Frontier implements several controls and evaluation mechanisms to ensure the safety and reliability of its AI-powered features.

  • Multi-provider strategy: Mitigates dependency on a single LLM vendor.
  • Timeouts: Live question detection includes an AbortController with a configurable timeout (default 10 seconds). Upon timeout or error, the system gracefully degrades, returning no detection and logging the failure, ensuring the call continues uninterrupted.
  • Graceful Degradation: The two-phase quick-answer flow is designed to always present an initial card (FAQ match, transcript-grounded answer, or a safe “Bridge” response) and then proceed with the full knowledge stream. If no relevant context is available, a safe bridge response is shown.
  • Offline quality evaluation: An offline CLI tool (eval-quick-answer.ts) tests the quick-answer path for quality and latency.
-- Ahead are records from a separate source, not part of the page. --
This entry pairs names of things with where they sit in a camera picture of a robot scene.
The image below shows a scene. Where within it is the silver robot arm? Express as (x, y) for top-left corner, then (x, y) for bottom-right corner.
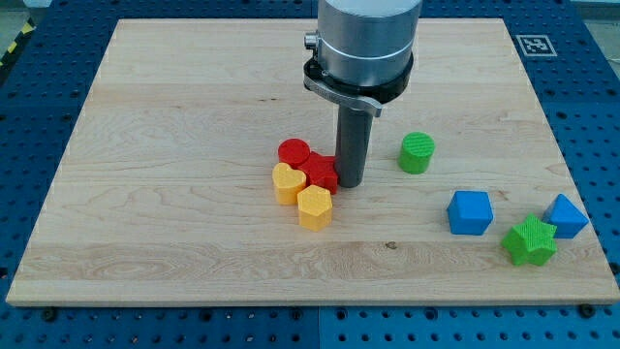
(303, 0), (422, 117)

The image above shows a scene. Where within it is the red circle block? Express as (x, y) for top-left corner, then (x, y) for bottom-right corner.
(277, 138), (311, 169)

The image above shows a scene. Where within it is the green circle block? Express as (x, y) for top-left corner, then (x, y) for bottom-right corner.
(397, 132), (435, 175)

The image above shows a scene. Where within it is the blue cube block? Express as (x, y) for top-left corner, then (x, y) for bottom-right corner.
(447, 191), (494, 236)

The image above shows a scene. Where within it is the red star block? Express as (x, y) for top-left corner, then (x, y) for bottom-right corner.
(297, 151), (339, 195)

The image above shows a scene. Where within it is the yellow heart block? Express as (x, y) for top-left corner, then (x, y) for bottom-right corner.
(272, 163), (307, 205)

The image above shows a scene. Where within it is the yellow hexagon block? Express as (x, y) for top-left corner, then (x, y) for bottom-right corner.
(297, 185), (333, 232)

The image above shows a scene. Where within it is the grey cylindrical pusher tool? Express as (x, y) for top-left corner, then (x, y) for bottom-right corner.
(334, 106), (373, 188)

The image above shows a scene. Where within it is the wooden board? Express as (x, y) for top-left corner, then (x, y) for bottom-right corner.
(7, 18), (619, 307)

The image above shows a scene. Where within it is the green star block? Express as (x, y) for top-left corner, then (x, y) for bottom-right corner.
(501, 214), (557, 267)

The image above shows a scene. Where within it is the white fiducial marker tag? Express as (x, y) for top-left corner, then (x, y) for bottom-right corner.
(515, 34), (557, 57)

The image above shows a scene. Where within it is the blue triangle block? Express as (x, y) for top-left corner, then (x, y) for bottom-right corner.
(542, 194), (589, 238)

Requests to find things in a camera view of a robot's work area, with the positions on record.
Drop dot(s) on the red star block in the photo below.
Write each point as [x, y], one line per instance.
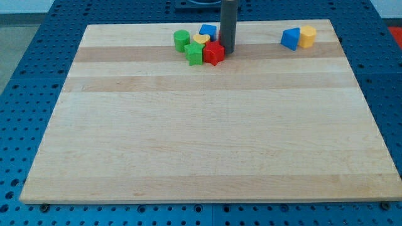
[213, 52]

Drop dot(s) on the green star block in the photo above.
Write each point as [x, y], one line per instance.
[194, 53]

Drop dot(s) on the wooden board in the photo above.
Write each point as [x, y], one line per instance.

It heuristically scores answers based on expected substrings, forbidden keywords (to detect wrong-FAQ hits or hallucinations), and correct bridging for out-of-domain questions.
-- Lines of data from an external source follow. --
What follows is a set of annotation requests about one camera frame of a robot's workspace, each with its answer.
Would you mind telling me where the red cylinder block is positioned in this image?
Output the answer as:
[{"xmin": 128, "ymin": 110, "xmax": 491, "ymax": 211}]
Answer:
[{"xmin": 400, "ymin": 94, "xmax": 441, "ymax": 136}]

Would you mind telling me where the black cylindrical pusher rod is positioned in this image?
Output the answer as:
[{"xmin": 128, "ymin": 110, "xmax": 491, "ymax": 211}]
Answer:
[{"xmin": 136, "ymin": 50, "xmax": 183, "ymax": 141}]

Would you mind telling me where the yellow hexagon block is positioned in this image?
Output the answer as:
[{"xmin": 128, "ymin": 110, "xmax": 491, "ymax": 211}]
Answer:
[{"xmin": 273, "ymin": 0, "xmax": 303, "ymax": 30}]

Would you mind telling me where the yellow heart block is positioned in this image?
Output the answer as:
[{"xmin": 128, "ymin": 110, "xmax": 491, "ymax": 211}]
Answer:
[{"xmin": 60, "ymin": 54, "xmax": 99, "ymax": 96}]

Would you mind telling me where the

  • Model probing: A standalone, development-only Cloudflare Worker (@frontierx/model-probe) benchmarks model latency and validates prompt responses, scoring against heuristic validators for intent, keywords, and quick-answer quality.

PII (Personally Identifiable Information) is processed by LLMs in various contexts, including:

  • Meeting transcripts (stored in Cloudflare D1 as transcript_words.text).
  • Participant names and emails (in Supabase Postgres call_participants).
  • User names, emails, and images (in Supabase Postgres users).
  • Meeting titles, URLs, and rich async transcripts with speaker names (in Supabase Postgres calls.async_transcript_data).
  • Knowledge document contents (in Cloudflare R2 and Supabase Storage), including any PII within indexed organizational knowledge.
  • Structural Transcription Drop: Only final transcripts are persistently stored in D1. If Deepgram sends partial transcripts but never a final one for a segment, those words are permanently lost without automatic recovery. Tools exist to detect these gaps, but not to recover the dropped words.
  • Observability Gaps: Some reliability features (e.g., enhanced retry logic, active SLO tracking, comprehensive alerting) are documented as proposals or planning stages within the call-server-hardening epic, indicating they are aspirational rather than fully implemented.
  • Logging Worker SPOF: Durable Object logs are routed to Axiom via a dedicated logging worker. If the authentication token for this worker is missing or expired, DO logs are silently dropped without error, representing a Single Point of Failure for critical observability data.